An exact copy of the data below is needed; please leave out any pictures.

===

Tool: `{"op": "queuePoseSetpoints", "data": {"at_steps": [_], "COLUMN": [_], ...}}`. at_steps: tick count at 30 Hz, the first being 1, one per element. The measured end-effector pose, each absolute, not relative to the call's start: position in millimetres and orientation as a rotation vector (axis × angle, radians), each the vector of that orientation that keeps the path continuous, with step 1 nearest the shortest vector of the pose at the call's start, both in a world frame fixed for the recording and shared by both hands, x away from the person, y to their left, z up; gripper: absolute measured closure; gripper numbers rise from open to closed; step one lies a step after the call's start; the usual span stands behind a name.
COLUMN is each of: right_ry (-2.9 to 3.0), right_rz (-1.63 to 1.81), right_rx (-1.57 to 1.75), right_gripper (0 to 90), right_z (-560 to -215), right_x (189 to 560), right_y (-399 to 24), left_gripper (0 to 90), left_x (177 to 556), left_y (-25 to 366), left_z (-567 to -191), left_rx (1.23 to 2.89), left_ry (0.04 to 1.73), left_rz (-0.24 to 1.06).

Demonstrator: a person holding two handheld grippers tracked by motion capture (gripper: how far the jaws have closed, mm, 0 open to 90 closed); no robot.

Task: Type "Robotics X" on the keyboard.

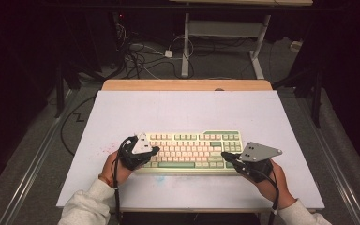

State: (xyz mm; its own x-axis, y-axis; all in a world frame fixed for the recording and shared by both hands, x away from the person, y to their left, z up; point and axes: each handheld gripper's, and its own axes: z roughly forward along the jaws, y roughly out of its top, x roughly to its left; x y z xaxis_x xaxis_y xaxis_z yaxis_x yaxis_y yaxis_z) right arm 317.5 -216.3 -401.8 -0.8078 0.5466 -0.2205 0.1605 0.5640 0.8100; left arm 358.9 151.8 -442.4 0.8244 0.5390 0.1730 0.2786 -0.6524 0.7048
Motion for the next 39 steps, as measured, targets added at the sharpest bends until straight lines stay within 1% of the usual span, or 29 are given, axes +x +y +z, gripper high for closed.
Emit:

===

## RESPONSE:
Tool: `{"op": "queuePoseSetpoints", "data": {"at_steps": [_], "COLUMN": [_], ...}}`. at_steps: tick count at 30 Hz, the first being 1, one per element. The measured end-effector pose, each absolute, not relative to the call's start: position in millimetres and orientation as a rotation vector (axis × angle, radians), each the vector of that orientation that keeps the path continuous, with step 1 nearest the shortest vector of the pose at the call's start, both in a world frame fixed for the recording and shared by both hands, x away from the person, y to their left, z up; gripper: absolute measured closure; gripper numbers rise from open to closed; step one lies a step after the call's start; the usual span stands behind a name.
COLUMN is each of: right_ry (-2.9 to 3.0), right_rz (-1.63 to 1.81), right_rx (-1.57 to 1.75), right_gripper (0 to 90), right_z (-560 to -215), right_x (189 to 560), right_y (-399 to 24), left_gripper (0 to 90), left_x (177 to 556), left_y (-25 to 366), left_z (-567 to -191), left_rx (1.23 to 2.89), left_ry (0.04 to 1.73), left_rz (-0.24 to 1.06).

Demonstrator: a person holding two handheld grippers tracked by motion capture (gripper: how far the jaws have closed, mm, 0 open to 90 closed); no robot.

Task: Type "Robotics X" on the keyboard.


State: (xyz mm; its own x-axis, y-axis; all in a world frame fixed for the recording and shared by both hands, x away from the person, y to their left, z up; point and axes: each handheld gripper's, and its own axes: z roughly forward along the jaws, y roughly out of its top, x roughly to its left; x y z xaxis_x xaxis_y xaxis_z yaxis_x yaxis_y yaxis_z) right arm 317.5 -216.3 -401.8 -0.8078 0.5466 -0.2205 0.1605 0.5640 0.8100; left arm 358.9 151.8 -442.4 0.8244 0.5390 0.1730 0.2786 -0.6524 0.7048
Motion for the next 39 steps, as measured, targets added at the sharpest bends until straight lines stay within 1% of the usual span, or 29 are given, axes +x +y +z, gripper high for closed.
Emit:

The required output has been supplied.